If you’re in a similar situation and you decide to operate anyway (“go bare”) you obviously have a great incentive to minimize your risk by seeing that your products or services do not fail. Do this by adopting extra-good business practices. If you are in the software business, this means you test our product, you hire outsiders to test it, and then you test it again and again.

And if you run a copy shop, you should insist on super-safe storage of chemicals and take the precautions necessary to limit access to your trade secrets to people who have signed a non-disclosure agreement.

Stress Safety
It used to be that business tolerated a certain level of unsafe practices. The assumption was that there was no such thing as a 100% safe, mistake-free operation. No more. Fixing problems and coping with the legal claims they engender costs so much that well-run businesses aim for no injuries–one good result, at least, from our lawsuit-crazy society.

Again, start by identifying your risks, and then take steps to eliminate them. There are loads of sources of information on how to run a safe business. For example, if you are starting a small warehouse operation which includes a forklift, you can likely get help from the forklift sales company, books and trade publications on warehouse safety and your insurance company. Don’t overlook the fact that lots of small businesses in your area undoubtedly use forklifts; they face many of the same problems you do and are a great source of hands-on help.

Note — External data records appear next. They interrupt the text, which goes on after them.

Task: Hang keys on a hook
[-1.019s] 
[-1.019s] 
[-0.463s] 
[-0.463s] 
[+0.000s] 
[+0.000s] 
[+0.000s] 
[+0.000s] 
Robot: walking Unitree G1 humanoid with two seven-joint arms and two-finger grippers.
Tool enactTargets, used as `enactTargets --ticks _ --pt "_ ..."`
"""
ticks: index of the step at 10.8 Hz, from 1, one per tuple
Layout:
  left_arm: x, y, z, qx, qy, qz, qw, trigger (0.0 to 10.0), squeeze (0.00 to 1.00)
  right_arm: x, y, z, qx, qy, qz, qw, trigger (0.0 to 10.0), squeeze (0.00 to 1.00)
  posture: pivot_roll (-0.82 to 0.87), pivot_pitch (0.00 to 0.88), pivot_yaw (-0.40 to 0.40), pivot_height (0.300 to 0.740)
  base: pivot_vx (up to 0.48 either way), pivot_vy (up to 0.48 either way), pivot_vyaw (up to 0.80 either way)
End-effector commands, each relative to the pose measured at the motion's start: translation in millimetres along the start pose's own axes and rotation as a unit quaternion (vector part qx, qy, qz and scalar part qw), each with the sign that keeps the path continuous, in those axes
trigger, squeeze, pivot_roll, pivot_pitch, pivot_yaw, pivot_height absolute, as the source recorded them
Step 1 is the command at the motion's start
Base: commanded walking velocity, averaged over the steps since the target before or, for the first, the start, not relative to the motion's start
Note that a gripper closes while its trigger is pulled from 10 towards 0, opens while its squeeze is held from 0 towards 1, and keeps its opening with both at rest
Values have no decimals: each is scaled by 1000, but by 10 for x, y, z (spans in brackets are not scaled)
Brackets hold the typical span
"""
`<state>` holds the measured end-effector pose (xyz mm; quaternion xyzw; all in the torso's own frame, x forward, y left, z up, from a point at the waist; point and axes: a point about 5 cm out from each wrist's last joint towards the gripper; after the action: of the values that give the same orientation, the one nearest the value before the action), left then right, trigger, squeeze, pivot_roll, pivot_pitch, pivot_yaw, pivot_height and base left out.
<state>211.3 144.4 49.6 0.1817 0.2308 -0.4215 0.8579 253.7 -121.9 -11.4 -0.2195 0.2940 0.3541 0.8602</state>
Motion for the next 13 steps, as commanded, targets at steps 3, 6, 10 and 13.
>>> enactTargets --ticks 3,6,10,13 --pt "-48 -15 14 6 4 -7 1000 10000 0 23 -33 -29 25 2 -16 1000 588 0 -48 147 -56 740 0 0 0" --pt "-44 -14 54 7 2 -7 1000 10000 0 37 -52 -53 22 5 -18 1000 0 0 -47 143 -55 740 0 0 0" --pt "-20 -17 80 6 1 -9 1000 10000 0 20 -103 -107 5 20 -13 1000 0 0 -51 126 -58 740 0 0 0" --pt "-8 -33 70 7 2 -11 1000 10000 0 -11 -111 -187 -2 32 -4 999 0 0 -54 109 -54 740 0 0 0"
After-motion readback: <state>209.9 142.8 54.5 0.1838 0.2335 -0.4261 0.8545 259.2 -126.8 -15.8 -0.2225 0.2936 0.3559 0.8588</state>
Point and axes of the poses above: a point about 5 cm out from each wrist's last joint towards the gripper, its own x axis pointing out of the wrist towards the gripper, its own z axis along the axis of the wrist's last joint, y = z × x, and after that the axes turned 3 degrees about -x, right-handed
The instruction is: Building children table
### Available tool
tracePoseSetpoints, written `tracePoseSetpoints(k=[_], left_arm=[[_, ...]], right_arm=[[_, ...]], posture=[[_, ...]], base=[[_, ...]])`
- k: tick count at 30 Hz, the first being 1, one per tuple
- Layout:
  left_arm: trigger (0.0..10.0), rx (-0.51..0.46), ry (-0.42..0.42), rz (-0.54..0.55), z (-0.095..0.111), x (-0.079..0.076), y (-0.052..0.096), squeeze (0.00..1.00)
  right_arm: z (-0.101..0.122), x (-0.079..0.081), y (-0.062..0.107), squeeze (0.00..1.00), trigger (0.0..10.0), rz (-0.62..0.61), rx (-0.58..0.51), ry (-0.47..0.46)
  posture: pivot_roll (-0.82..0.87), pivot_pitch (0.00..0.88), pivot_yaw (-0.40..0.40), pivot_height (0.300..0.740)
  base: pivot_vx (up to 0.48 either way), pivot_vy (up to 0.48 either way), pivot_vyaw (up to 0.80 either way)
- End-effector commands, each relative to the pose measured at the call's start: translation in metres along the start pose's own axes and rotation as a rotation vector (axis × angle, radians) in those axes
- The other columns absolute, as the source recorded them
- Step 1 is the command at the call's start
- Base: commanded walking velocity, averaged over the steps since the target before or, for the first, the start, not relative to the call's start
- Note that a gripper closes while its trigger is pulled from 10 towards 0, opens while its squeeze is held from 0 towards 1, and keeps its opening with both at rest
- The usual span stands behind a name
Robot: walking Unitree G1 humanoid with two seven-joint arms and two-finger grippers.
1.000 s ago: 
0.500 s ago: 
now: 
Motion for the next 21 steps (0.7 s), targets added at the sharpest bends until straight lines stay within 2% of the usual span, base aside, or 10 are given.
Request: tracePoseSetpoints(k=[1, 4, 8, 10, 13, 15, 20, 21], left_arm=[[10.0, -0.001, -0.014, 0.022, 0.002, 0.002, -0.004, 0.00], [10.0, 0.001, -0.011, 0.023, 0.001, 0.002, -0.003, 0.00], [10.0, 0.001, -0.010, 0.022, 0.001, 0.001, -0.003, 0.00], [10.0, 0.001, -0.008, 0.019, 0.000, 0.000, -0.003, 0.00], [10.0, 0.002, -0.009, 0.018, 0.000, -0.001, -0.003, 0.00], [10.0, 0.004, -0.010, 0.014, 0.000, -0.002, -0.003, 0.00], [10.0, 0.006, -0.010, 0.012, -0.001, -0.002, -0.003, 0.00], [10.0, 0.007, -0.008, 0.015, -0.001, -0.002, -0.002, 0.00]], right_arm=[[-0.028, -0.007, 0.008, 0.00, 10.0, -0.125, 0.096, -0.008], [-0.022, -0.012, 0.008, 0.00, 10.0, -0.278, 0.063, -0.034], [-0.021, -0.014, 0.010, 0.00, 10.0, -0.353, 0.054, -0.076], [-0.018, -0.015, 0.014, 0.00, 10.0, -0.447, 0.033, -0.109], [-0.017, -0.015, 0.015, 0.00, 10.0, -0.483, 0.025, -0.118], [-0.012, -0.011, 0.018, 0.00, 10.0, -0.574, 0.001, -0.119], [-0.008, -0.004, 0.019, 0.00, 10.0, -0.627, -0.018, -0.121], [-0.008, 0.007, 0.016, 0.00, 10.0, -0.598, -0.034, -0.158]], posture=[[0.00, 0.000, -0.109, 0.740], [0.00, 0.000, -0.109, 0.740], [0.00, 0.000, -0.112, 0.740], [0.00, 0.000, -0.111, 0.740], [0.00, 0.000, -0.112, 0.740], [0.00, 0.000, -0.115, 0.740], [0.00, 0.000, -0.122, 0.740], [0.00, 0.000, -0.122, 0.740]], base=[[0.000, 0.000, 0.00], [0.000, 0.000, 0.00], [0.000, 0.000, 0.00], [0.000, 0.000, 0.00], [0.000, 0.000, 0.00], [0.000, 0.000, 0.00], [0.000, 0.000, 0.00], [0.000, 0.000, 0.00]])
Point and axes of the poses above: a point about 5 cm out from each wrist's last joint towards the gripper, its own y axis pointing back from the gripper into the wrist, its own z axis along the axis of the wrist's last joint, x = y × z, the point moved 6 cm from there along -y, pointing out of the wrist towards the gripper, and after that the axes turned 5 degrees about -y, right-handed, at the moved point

Above all, consult your own employees. No one has a bigger stake in on-the-job safety. More important, your employees are also likely to have nitty-gritty information that you don’t have. Returning again to the copy shop example, employees may alert you to problems of chemical fumes released when copy machines are serviced, bad lighting in the storage area, paper supplies that are stacked too high in the warehouse and slippery tile on the front steps. Every one of these conditions is a lawsuit waiting to happen. Fixing them is the cheapest preventive law you’ll ever do.

Consider Incorporation
Many small business owners worry that if the business is sued, a huge court judgment could wipe out both the business and their personal savings. A well-run business is not likely to experience a problem of this magnitude, but you can never be sure.

The cheapest way to prevent a business disaster from turning into a personal one is to incorporate your business. When you incorporate a sole proprietorship or partnership, you and your business become separate legal entities. You’re no longer personally liable for the debts, judgments and other legal obligations of the business unless you volunteer to assume them–as is the case when you pledge your personal credit to get a bank loan.

And the nice thing about incorporation is that it’s relatively cheap, easy and safe to do yourself, without a lawyer. Once you file your company’s Articles of Incorporation with your state and a put a good set of bylaws (corporate operating rules) in your corporate records book, you’ll find that operating as a small corporation makes little difference to your business on a day-to-day basis.